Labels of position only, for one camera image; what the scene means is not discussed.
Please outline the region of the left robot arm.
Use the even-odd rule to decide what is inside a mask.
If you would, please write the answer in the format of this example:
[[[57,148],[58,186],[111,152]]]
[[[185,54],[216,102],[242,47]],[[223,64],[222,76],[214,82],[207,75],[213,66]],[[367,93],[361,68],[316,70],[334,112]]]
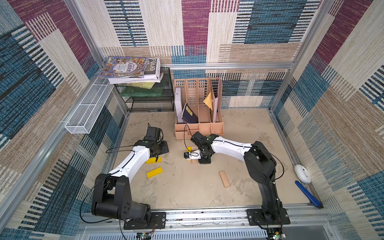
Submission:
[[[138,140],[129,155],[115,169],[99,174],[95,180],[91,213],[107,219],[128,220],[135,226],[149,227],[152,222],[151,206],[133,201],[131,181],[140,167],[150,158],[157,161],[169,152],[160,128],[147,127],[147,133]]]

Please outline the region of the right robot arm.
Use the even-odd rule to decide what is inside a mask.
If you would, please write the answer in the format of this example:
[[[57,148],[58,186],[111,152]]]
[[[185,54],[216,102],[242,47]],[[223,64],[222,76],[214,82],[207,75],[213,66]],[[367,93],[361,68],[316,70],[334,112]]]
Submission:
[[[278,196],[276,187],[276,160],[261,142],[253,144],[227,140],[215,134],[206,137],[196,132],[191,137],[198,148],[185,152],[187,160],[198,160],[199,164],[210,164],[214,154],[224,154],[245,162],[250,177],[258,183],[262,196],[259,209],[247,210],[251,226],[289,225],[287,210]]]

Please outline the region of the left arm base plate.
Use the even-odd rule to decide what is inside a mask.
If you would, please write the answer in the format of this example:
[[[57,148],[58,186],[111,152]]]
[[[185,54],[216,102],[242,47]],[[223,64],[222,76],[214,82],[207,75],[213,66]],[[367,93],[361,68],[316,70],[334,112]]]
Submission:
[[[124,222],[124,230],[152,230],[164,229],[166,227],[166,212],[151,212],[143,219],[129,219]]]

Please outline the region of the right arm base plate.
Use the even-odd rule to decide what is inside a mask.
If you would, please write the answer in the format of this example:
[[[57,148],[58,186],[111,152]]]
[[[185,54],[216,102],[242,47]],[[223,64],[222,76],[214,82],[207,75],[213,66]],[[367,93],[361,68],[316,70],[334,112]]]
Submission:
[[[276,215],[263,212],[262,209],[247,209],[246,210],[250,226],[269,226],[269,225],[289,225],[291,220],[287,210],[282,208]]]

************

■ Description of the task ■
Output the data exactly. Pictures don't belong in the result.

■ Task output ■
Labels of position only, for one camera image; what the scene means is not discussed.
Please outline the region of the left robot arm.
Use the even-odd rule to decide what is inside a mask.
If you would, please write the answer in the format of this example:
[[[57,148],[58,186],[111,152]]]
[[[185,54],[216,102],[242,47]],[[223,64],[222,76],[214,82],[207,75],[213,66]],[[367,93],[361,68],[316,70],[334,112]]]
Submission:
[[[138,140],[129,155],[115,169],[99,174],[95,180],[91,213],[107,219],[128,220],[135,226],[149,227],[152,222],[151,206],[133,201],[131,181],[140,167],[150,158],[157,161],[169,152],[160,128],[147,127],[147,133]]]

Please outline the region of the right robot arm.
Use the even-odd rule to decide what is inside a mask.
If you would, please write the answer in the format of this example:
[[[57,148],[58,186],[111,152]]]
[[[185,54],[216,102],[242,47]],[[223,64],[222,76],[214,82],[207,75],[213,66]],[[367,93],[361,68],[316,70],[334,112]]]
Submission:
[[[278,196],[276,187],[276,160],[261,142],[253,144],[227,140],[215,134],[206,137],[196,132],[191,137],[198,148],[185,152],[187,160],[198,160],[199,164],[210,164],[214,154],[224,154],[245,162],[250,177],[258,183],[262,196],[259,209],[247,210],[251,226],[289,225],[287,210]]]

Please outline the region of the left arm base plate.
Use the even-odd rule to decide what is inside a mask.
If you would, please write the answer in the format of this example:
[[[57,148],[58,186],[111,152]]]
[[[185,54],[216,102],[242,47]],[[223,64],[222,76],[214,82],[207,75],[213,66]],[[367,93],[361,68],[316,70],[334,112]]]
Submission:
[[[124,222],[124,230],[152,230],[164,229],[166,227],[166,212],[151,212],[143,219],[129,219]]]

Please outline the region of the right arm base plate.
Use the even-odd rule to decide what is inside a mask.
If you would, please write the answer in the format of this example:
[[[57,148],[58,186],[111,152]]]
[[[185,54],[216,102],[242,47]],[[223,64],[222,76],[214,82],[207,75],[213,66]],[[367,93],[361,68],[316,70],[334,112]]]
Submission:
[[[276,215],[263,212],[262,209],[247,209],[246,210],[250,226],[269,226],[269,225],[289,225],[291,220],[287,210],[282,208]]]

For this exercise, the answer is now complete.